» **Exercise**
Your answer must contain each line of the data, copied exactly.

[Opening Excerpted records section]

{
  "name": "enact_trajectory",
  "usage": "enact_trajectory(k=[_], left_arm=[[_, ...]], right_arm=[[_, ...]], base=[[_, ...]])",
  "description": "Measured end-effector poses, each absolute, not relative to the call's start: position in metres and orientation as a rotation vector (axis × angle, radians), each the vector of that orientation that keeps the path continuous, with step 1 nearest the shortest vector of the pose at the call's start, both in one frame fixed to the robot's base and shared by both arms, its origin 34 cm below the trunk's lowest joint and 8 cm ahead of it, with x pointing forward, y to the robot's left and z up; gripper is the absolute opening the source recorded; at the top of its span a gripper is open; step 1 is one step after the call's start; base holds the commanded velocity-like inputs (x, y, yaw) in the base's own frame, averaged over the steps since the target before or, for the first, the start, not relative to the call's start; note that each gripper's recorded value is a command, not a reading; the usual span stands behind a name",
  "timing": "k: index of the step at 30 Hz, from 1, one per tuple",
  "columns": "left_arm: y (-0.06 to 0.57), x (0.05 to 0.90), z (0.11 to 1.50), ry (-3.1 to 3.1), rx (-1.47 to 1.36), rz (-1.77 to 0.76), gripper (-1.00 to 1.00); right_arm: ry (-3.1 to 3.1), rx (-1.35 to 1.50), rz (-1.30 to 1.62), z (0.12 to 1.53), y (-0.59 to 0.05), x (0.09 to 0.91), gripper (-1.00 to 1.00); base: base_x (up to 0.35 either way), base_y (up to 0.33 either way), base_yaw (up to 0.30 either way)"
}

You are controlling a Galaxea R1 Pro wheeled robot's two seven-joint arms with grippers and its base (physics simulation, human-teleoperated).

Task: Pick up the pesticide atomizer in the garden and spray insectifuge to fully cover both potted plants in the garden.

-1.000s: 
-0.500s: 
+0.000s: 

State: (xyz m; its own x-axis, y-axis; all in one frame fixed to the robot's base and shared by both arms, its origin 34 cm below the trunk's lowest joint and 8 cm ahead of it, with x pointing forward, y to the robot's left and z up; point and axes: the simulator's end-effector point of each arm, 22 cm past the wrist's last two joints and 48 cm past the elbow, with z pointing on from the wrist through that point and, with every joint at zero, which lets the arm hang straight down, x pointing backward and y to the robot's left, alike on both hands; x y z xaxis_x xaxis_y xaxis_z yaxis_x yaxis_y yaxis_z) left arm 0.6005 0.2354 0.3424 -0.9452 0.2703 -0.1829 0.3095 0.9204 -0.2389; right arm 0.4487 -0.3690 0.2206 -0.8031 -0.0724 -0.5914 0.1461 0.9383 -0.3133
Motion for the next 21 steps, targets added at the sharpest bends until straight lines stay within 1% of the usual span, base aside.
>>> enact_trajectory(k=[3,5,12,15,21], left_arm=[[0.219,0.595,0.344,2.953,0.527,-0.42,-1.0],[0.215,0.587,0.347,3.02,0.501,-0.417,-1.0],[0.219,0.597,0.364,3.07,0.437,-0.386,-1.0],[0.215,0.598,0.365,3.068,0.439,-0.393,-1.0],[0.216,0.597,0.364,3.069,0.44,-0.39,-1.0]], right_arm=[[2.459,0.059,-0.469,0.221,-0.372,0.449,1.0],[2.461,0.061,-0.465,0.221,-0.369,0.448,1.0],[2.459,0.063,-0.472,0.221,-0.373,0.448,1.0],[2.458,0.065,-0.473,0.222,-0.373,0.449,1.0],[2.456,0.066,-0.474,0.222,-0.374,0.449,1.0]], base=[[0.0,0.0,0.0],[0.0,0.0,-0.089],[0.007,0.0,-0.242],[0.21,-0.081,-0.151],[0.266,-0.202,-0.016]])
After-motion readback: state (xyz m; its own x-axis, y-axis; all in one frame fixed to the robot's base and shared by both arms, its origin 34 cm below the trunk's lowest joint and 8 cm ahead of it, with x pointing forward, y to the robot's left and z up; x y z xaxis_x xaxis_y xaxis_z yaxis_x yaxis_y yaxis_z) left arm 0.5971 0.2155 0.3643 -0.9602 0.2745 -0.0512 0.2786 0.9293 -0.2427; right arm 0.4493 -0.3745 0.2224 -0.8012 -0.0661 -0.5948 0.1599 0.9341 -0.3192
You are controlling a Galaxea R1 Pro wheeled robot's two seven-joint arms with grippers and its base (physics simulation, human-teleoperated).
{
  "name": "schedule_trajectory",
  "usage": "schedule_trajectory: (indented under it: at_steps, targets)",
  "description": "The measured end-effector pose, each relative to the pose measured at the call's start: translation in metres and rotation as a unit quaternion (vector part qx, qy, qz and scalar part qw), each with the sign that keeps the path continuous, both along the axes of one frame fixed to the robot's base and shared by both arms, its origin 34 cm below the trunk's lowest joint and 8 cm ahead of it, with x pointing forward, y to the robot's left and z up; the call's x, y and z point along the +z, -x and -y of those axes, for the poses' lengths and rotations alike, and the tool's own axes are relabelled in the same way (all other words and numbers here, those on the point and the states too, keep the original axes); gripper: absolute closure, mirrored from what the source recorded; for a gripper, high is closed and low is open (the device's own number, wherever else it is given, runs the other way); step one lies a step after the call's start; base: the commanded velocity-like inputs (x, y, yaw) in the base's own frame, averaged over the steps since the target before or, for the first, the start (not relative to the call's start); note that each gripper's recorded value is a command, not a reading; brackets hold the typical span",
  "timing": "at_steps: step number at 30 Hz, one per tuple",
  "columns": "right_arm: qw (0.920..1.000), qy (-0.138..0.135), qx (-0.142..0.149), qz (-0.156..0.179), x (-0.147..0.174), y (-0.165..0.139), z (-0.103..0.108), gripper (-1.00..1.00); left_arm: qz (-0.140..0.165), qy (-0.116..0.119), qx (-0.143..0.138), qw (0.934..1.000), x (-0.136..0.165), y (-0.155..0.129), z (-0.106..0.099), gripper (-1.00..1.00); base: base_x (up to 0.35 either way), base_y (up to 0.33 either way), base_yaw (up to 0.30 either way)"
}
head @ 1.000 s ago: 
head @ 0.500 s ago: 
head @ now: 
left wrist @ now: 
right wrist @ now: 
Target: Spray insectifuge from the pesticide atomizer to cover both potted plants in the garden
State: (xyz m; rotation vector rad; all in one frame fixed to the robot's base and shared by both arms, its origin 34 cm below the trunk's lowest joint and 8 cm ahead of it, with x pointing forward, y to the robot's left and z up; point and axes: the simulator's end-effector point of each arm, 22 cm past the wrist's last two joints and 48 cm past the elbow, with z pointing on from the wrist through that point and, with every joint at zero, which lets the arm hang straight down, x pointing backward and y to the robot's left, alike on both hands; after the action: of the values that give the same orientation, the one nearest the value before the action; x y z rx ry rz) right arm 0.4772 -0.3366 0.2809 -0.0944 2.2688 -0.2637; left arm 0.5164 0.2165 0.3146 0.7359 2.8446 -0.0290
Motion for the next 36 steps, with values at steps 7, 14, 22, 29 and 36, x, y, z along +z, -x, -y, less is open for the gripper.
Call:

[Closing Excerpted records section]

» **Response**
{
  "name": "enact_trajectory",
  "usage": "enact_trajectory(k=[_], left_arm=[[_, ...]], right_arm=[[_, ...]], base=[[_, ...]])",
  "description": "Measured end-effector poses, each absolute, not relative to the call's start: position in metres and orientation as a rotation vector (axis × angle, radians), each the vector of that orientation that keeps the path continuous, with step 1 nearest the shortest vector of the pose at the call's start, both in one frame fixed to the robot's base and shared by both arms, its origin 34 cm below the trunk's lowest joint and 8 cm ahead of it, with x pointing forward, y to the robot's left and z up; gripper is the absolute opening the source recorded; at the top of its span a gripper is open; step 1 is one step after the call's start; base holds the commanded velocity-like inputs (x, y, yaw) in the base's own frame, averaged over the steps since the target before or, for the first, the start, not relative to the call's start; note that each gripper's recorded value is a command, not a reading; the usual span stands behind a name",
  "timing": "k: index of the step at 30 Hz, from 1, one per tuple",
  "columns": "left_arm: y (-0.06 to 0.57), x (0.05 to 0.90), z (0.11 to 1.50), ry (-3.1 to 3.1), rx (-1.47 to 1.36), rz (-1.77 to 0.76), gripper (-1.00 to 1.00); right_arm: ry (-3.1 to 3.1), rx (-1.35 to 1.50), rz (-1.30 to 1.62), z (0.12 to 1.53), y (-0.59 to 0.05), x (0.09 to 0.91), gripper (-1.00 to 1.00); base: base_x (up to 0.35 either way), base_y (up to 0.33 either way), base_yaw (up to 0.30 either way)"
}

You are controlling a Galaxea R1 Pro wheeled robot's two seven-joint arms with grippers and its base (physics simulation, human-teleoperated).

Task: Pick up the pesticide atomizer in the garden and spray insectifuge to fully cover both potted plants in the garden.

-1.000s: 
-0.500s: 
+0.000s: 

State: (xyz m; its own x-axis, y-axis; all in one frame fixed to the robot's base and shared by both arms, its origin 34 cm below the trunk's lowest joint and 8 cm ahead of it, with x pointing forward, y to the robot's left and z up; point and axes: the simulator's end-effector point of each arm, 22 cm past the wrist's last two joints and 48 cm past the elbow, with z pointing on from the wrist through that point and, with every joint at zero, which lets the arm hang straight down, x pointing backward and y to the robot's left, alike on both hands; x y z xaxis_x xaxis_y xaxis_z yaxis_x yaxis_y yaxis_z) left arm 0.6005 0.2354 0.3424 -0.9452 0.2703 -0.1829 0.3095 0.9204 -0.2389; right arm 0.4487 -0.3690 0.2206 -0.8031 -0.0724 -0.5914 0.1461 0.9383 -0.3133
Motion for the next 21 steps, targets added at the sharpest bends until straight lines stay within 1% of the usual span, base aside.
>>> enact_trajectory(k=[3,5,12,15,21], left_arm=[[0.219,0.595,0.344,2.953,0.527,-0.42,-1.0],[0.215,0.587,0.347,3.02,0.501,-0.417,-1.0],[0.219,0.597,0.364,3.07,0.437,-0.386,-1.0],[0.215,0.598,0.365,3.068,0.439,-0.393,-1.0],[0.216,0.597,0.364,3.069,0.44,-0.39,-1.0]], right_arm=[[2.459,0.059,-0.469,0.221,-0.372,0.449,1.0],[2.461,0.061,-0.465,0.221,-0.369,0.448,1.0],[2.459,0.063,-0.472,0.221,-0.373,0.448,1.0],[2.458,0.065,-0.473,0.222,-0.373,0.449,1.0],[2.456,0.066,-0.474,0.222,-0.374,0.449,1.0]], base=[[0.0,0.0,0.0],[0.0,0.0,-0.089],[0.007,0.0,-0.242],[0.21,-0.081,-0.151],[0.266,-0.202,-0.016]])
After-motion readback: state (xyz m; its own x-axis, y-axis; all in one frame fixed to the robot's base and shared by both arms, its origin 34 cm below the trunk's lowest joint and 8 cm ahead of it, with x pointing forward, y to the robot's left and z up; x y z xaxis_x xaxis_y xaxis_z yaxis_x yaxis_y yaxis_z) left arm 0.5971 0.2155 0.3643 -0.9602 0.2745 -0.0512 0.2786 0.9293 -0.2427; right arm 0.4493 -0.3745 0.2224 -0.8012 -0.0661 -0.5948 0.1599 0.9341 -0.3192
You are controlling a Galaxea R1 Pro wheeled robot's two seven-joint arms with grippers and its base (physics simulation, human-teleoperated).
{
  "name": "schedule_trajectory",
  "usage": "schedule_trajectory: (indented under it: at_steps, targets)",
  "description": "The measured end-effector pose, each relative to the pose measured at the call's start: translation in metres and rotation as a unit quaternion (vector part qx, qy, qz and scalar part qw), each with the sign that keeps the path continuous, both along the axes of one frame fixed to the robot's base and shared by both arms, its origin 34 cm below the trunk's lowest joint and 8 cm ahead of it, with x pointing forward, y to the robot's left and z up; the call's x, y and z point along the +z, -x and -y of those axes, for the poses' lengths and rotations alike, and the tool's own axes are relabelled in the same way (all other words and numbers here, those on the point and the states too, keep the original axes); gripper: absolute closure, mirrored from what the source recorded; for a gripper, high is closed and low is open (the device's own number, wherever else it is given, runs the other way); step one lies a step after the call's start; base: the commanded velocity-like inputs (x, y, yaw) in the base's own frame, averaged over the steps since the target before or, for the first, the start (not relative to the call's start); note that each gripper's recorded value is a command, not a reading; brackets hold the typical span",
  "timing": "at_steps: step number at 30 Hz, one per tuple",
  "columns": "right_arm: qw (0.920..1.000), qy (-0.138..0.135), qx (-0.142..0.149), qz (-0.156..0.179), x (-0.147..0.174), y (-0.165..0.139), z (-0.103..0.108), gripper (-1.00..1.00); left_arm: qz (-0.140..0.165), qy (-0.116..0.119), qx (-0.143..0.138), qw (0.934..1.000), x (-0.136..0.165), y (-0.155..0.129), z (-0.106..0.099), gripper (-1.00..1.00); base: base_x (up to 0.35 either way), base_y (up to 0.33 either way), base_yaw (up to 0.30 either way)"
}
head @ 1.000 s ago: 
head @ 0.500 s ago: 
head @ now: 
left wrist @ now: 
right wrist @ now: 
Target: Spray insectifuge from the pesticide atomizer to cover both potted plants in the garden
State: (xyz m; rotation vector rad; all in one frame fixed to the robot's base and shared by both arms, its origin 34 cm below the trunk's lowest joint and 8 cm ahead of it, with x pointing forward, y to the robot's left and z up; point and axes: the simulator's end-effector point of each arm, 22 cm past the wrist's last two joints and 48 cm past the elbow, with z pointing on from the wrist through that point and, with every joint at zero, which lets the arm hang straight down, x pointing backward and y to the robot's left, alike on both hands; after the action: of the values that give the same orientation, the one nearest the value before the action; x y z rx ry rz) right arm 0.4772 -0.3366 0.2809 -0.0944 2.2688 -0.2637; left arm 0.5164 0.2165 0.3146 0.7359 2.8446 -0.0290
Motion for the next 36 steps, with values at steps 7, 14, 22, 29 and 36, x, y, z along +z, -x, -y, less is open for the gripper.
Call:

There is no more output to give.